Sotheby’s sold a Tyrannosaurus rex skeleton nicknamed Gus for about $50.1 million in New York on Tuesday, lifting the fossil to the top of the dinosaur auction market after a 10-minute bidding battle among seven bidders. Sotheby’s said the price, which it tallied at $50.13 million, blew past the pre-sale estimate of $20 million to $30 million and made Gus the most expensive dinosaur fossil ever sold at auction.

The result pushed aside the previous record holder, Apex, a stegosaurus that Sotheby’s sold in New York in 2024 for $44.6 million. Apex was bought by billionaire hedge fund manager Ken Griffin and is now on loan to the American Museum of Natural History in New York, a path that underscores the split between private ownership and public access that now shapes the top end of the fossil market. The buyer of Gus was not publicly identified.

AI-generated illustration
AI-generated illustration

Gus is about 67 million years old and, by Sotheby’s account, is one of the largest and most complete T. rex specimens ever discovered. The mounted skeleton measures about 38 feet long and includes 183 fossilized bones, with Sotheby’s describing it as about 63% complete by bone count. That level of preservation helped turn the specimen into a trophy asset as well as a scientific object, with auction buyers now paying not just for rarity, but for excavation quality, documentation and preparation.

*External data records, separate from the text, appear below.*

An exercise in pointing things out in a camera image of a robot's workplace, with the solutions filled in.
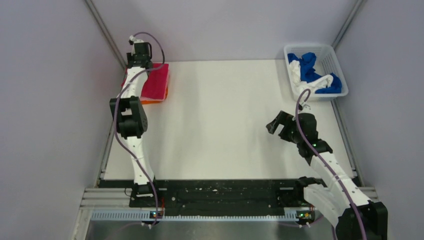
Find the magenta t shirt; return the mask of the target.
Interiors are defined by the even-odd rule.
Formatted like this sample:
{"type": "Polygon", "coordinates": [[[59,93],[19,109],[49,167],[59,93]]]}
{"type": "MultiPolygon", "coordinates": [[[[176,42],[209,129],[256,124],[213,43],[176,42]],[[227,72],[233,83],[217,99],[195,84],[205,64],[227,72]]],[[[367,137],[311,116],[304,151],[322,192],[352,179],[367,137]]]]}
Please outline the magenta t shirt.
{"type": "Polygon", "coordinates": [[[169,64],[149,73],[144,84],[140,100],[143,105],[163,102],[168,96],[169,64]]]}

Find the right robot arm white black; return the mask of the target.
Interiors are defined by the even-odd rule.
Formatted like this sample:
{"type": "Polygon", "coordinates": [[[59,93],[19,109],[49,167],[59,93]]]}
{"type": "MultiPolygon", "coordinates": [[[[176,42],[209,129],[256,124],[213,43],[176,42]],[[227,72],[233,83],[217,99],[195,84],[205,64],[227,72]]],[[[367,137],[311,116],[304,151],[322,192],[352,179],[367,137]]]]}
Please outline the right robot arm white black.
{"type": "Polygon", "coordinates": [[[328,220],[335,240],[388,239],[388,210],[354,183],[341,167],[330,145],[319,138],[317,120],[308,112],[291,115],[280,111],[266,125],[270,134],[296,145],[299,155],[319,178],[296,181],[293,200],[299,206],[312,204],[328,220]]]}

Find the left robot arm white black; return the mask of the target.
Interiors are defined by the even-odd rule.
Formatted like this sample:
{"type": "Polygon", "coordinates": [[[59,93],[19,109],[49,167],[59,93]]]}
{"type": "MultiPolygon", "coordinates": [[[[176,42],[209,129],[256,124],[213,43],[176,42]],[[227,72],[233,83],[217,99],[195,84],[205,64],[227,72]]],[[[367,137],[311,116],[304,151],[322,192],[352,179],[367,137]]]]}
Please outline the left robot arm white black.
{"type": "Polygon", "coordinates": [[[130,40],[131,52],[126,54],[128,66],[122,90],[109,101],[117,142],[129,153],[134,172],[131,197],[141,198],[149,207],[160,202],[160,193],[151,183],[155,175],[144,153],[143,134],[148,120],[141,102],[143,86],[148,80],[147,69],[153,67],[152,45],[143,40],[130,40]]]}

Cassandra Hatton, Sotheby’s vice chair, said the result showed that the market rewards specimens that have been “excavated, documented, prepared, and cared for well.” The fossil was discovered in 2021 on private land in Harding County, South Dakota, in the Hell Creek Formation on a ranch owned by the late Gary “Gus” Licking. A team led by Thomas Heitkamp found the first bone within hours, setting in motion a chain of recovery, preparation and sale that ended with a record-breaking hammer price.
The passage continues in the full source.